Le jour je descendais en armes. Par grosse mer, toujours, un canot me jetait sur les quais, au milieu de la foule des bateliers et des pecheurs; et Samuel, place comme par hasard sur mon passage, recevait par signes mes ordres pour la nuit.
J'ai passe bien des journees a errer sur ce chemin de Monastir. C'etait une campagne nue et triste, ou l'oeil s'etendait a perte de vue sur des cimetieres antiques; des tombes de marbre en ruine, dont le lichen rongeait les inscriptions mysterieuses; des champs plantes de menhirs de granit; des sepultures grecques, byzantines, musulmanes, couvraient ce vieux sol de Macedoine ou les grands peuples du passe ont laisse leur poussiere. De loin en loin, la silhouette aigue d'un cypres, ou un platane immense, abritant des bergers albanais et des chevres; sur la terre aride, de larges fleurs lilas pale, repandant une douce odeur de chevrefeuille, sous un soleil deja brulant. Les moindres details de ce pays sont restes dans ma memoire.
La nuit, c'etait un calme tiede, inalterable, un silence mele de bruits de cigales, un air pur rempli de parfums d'ete; la mer immobile, le ciel aussi brillant qu'autrefois dans mes nuits des tropiques.

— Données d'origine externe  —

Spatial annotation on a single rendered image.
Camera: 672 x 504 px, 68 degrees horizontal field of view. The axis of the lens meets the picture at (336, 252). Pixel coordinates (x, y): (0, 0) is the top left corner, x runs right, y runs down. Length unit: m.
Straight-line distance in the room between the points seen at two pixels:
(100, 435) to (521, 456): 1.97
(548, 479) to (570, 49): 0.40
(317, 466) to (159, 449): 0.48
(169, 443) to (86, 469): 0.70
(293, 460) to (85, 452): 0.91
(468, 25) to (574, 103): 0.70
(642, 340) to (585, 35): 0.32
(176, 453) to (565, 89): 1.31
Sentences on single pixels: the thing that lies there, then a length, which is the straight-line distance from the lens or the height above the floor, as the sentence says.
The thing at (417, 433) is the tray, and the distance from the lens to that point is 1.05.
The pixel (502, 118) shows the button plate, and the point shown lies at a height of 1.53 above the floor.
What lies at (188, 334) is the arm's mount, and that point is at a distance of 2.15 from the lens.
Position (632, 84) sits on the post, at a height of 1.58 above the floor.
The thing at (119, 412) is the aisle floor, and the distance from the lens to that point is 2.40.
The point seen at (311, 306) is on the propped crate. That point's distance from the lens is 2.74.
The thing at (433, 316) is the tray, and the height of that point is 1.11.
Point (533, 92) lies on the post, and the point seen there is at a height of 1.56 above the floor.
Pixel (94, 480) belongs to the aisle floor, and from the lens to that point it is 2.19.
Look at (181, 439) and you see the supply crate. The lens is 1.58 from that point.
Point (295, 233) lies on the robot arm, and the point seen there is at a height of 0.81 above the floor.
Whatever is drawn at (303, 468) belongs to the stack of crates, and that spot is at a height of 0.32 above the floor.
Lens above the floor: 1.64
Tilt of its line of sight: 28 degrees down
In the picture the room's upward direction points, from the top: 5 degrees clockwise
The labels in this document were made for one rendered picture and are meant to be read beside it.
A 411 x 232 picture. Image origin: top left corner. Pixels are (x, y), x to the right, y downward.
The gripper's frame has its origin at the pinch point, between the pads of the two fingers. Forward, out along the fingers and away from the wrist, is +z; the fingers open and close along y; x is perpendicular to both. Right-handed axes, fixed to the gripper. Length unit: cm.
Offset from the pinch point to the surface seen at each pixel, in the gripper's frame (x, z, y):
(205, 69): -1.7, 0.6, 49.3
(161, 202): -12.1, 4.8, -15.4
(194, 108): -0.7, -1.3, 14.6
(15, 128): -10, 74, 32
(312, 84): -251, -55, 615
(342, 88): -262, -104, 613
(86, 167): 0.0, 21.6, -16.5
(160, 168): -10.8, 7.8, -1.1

Elle ne m'appartenait pas encore; mais il n'y avait plus entre nous que des barrieres materielles, la presence de son maitre, et le grillage de fer de ses fenetres.
Je passais ces nuits a l'attendre, a attendre ce moment, tres court quelquefois, ou je pouvais toucher ses bras a travers les terribles barreaux, et embrasser dans l'obscurite ses mains blanches, ornees de bagues d'Orient.
Et puis, a certaine heure du matin, avant le jour, je pouvais, avec mille dangers, rejoindre ma corvette par un moyen convenu avec les officiers de garde.